### What needs to be done
Review the material line by line. Identify and copy every line that contains the string "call".

### Provided material
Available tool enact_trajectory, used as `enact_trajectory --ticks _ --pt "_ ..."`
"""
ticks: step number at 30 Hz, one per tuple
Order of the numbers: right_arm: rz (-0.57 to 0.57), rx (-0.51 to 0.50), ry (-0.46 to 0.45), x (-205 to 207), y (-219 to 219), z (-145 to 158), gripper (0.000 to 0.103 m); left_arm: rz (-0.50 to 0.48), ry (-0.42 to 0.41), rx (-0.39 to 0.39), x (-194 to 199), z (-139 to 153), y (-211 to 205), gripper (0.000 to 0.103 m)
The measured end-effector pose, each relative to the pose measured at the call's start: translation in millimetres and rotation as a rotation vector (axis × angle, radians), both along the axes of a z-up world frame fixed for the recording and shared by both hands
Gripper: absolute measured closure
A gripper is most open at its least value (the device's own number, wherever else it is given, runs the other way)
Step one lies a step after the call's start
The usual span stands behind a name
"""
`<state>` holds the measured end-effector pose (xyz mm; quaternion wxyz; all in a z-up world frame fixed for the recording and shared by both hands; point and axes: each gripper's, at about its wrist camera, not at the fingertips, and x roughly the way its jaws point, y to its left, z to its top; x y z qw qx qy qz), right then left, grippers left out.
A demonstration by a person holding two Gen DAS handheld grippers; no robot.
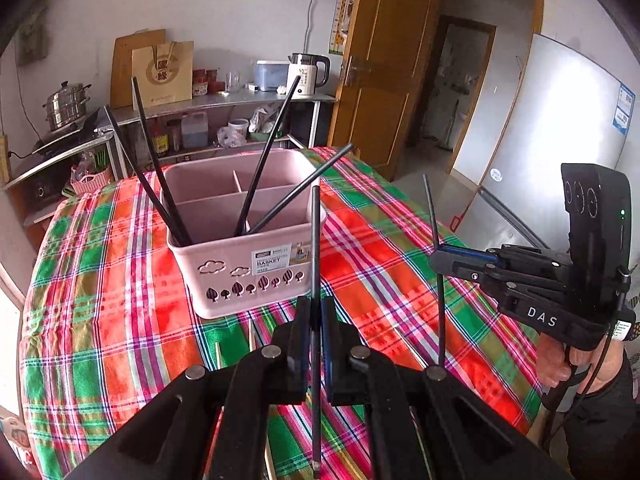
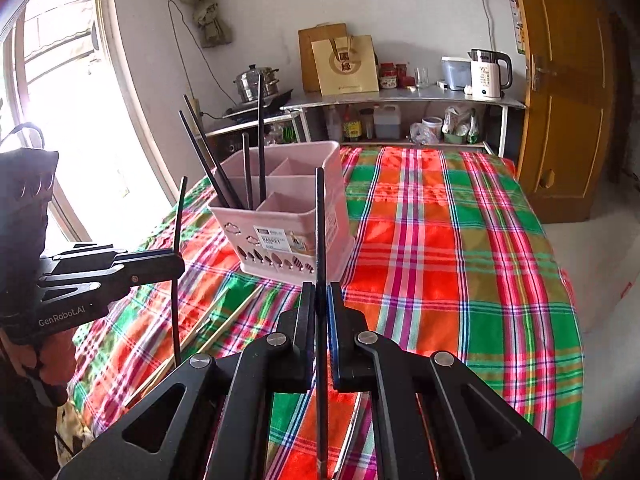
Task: Organize utensils
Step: 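Lift the black chopsticks with both tools and carry them over the basket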
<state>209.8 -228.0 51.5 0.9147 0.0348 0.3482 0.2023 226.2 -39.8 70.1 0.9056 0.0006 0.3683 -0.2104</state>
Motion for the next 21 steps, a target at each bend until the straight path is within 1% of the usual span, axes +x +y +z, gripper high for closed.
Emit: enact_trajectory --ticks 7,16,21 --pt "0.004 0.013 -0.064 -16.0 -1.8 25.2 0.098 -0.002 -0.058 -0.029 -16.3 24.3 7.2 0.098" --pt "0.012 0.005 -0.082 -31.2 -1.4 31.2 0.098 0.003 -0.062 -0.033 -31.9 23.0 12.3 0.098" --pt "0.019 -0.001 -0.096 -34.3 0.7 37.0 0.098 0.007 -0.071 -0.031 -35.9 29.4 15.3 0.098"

### Answer to the exercise
The measured end-effector pose, each relative to the pose measured at the call's start: translation in millimetres and rotation as a rotation vector (axis × angle, radians), both along the axes of a z-up world frame fixed for the recording and shared by both hands
Step one lies a step after the call's start

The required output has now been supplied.